Stocks extended losses following the report and Treasury securities rose. The Standard & Poor’s 500 index was down 1.4 percent to 932.82 at 9:40 a.m. The yield on the 10-year Treasury note decreased to 3.72 percent from 3.79 percent late on June 12.

Less than Forecast

Economists projected the Empire State index would hold unchanged at minus 4.6, according to the median of 43 estimates in a Bloomberg News survey. Forecasts ranged from 5 to minus 8.1.

The International Monetary Fund today raised its outlook for the U.S. and called for steps to reduce concern about rising public debt and inflation. The lender forecasts the world’s largest economy will contract 2.5 percent this year before expanding 0.75 percent in 2010. In April, the IMF projected the economy would contract 2.8 percent this year.

International holdings of long-term U.S. financial assets, a haven for investors during the global financial crisis, rose at a slower pace in April as China, Japan and Russia trimmed their holdings of Treasuries, the government also reported today.
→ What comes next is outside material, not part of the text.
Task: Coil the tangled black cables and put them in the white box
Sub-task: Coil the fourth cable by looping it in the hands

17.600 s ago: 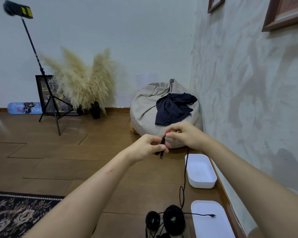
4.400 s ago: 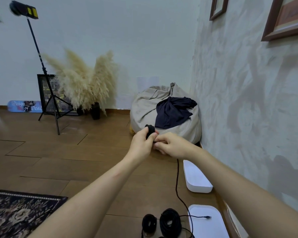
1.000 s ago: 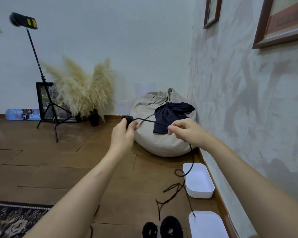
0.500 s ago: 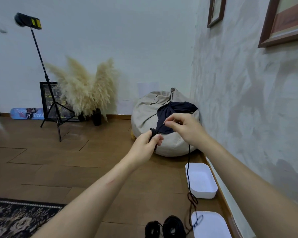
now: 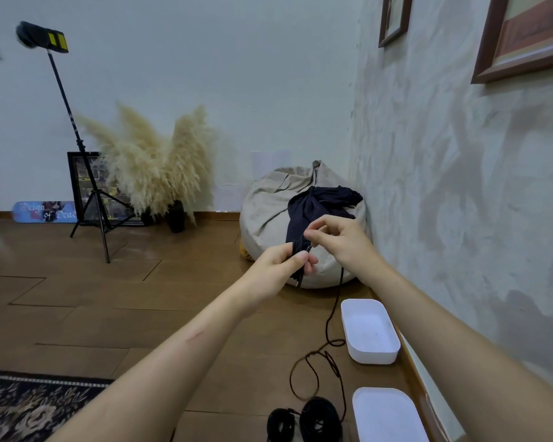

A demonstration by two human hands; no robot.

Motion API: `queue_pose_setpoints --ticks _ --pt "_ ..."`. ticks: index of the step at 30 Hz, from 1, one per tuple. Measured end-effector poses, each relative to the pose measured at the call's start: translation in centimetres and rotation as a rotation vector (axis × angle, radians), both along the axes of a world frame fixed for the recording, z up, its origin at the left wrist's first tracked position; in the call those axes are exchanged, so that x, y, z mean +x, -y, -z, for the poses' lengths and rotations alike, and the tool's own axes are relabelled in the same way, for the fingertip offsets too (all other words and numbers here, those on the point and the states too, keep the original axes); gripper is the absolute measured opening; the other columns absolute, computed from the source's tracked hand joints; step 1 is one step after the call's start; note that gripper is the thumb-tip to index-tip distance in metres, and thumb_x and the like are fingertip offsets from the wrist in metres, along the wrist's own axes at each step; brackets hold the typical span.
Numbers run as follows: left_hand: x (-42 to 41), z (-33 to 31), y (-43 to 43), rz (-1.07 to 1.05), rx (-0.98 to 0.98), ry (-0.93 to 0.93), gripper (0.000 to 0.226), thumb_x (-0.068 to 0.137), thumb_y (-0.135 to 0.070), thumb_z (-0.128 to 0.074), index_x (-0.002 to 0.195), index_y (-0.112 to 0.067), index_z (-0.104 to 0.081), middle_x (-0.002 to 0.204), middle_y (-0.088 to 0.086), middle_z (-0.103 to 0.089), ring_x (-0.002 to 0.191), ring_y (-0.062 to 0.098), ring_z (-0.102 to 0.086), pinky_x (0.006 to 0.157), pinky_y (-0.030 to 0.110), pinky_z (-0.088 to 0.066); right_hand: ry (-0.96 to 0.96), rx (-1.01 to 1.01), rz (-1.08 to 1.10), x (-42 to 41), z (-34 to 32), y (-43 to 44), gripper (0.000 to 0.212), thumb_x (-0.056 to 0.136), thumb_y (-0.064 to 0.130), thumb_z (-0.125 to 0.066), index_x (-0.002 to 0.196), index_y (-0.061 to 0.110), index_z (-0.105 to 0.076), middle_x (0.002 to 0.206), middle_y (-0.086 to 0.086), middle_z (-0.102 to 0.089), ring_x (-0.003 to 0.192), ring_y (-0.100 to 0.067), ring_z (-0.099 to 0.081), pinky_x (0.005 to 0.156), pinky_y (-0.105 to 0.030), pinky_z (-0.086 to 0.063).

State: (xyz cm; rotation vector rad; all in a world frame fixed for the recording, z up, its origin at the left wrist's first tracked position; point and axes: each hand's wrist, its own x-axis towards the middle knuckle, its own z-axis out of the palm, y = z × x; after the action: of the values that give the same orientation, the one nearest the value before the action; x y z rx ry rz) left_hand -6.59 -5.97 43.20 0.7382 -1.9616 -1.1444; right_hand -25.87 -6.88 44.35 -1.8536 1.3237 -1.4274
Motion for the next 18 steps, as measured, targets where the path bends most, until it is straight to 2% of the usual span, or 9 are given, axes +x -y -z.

Total net purchases of long-term equities, notes and bonds rose a net $11.2 billion, compared with buying of $55.4 billion in March.

Growing Optimism

Factory executives in the New York Fed’s district, which encompasses New York state, northern New Jersey and one county in Connecticut, turned more optimistic about the future. The gauge measuring the manufacturing outlook climbed to 47.8, the highest level since July 2007, from 43.8.

The New York Fed’s measure of new orders increased to minus 8 car insurance.2 from minus 9 and a gauge of shipments fell to minus 4.8 from 1.3. The index of inventories decreased to minus 25.3 from minus 21.6.

The index of prices paid increased to minus 5.8 from minus 11.4, and the gauge of prices received rose to minus 12.6 from minus 27.3. A measure of employment improved to minus 21.8 from minus 23.9.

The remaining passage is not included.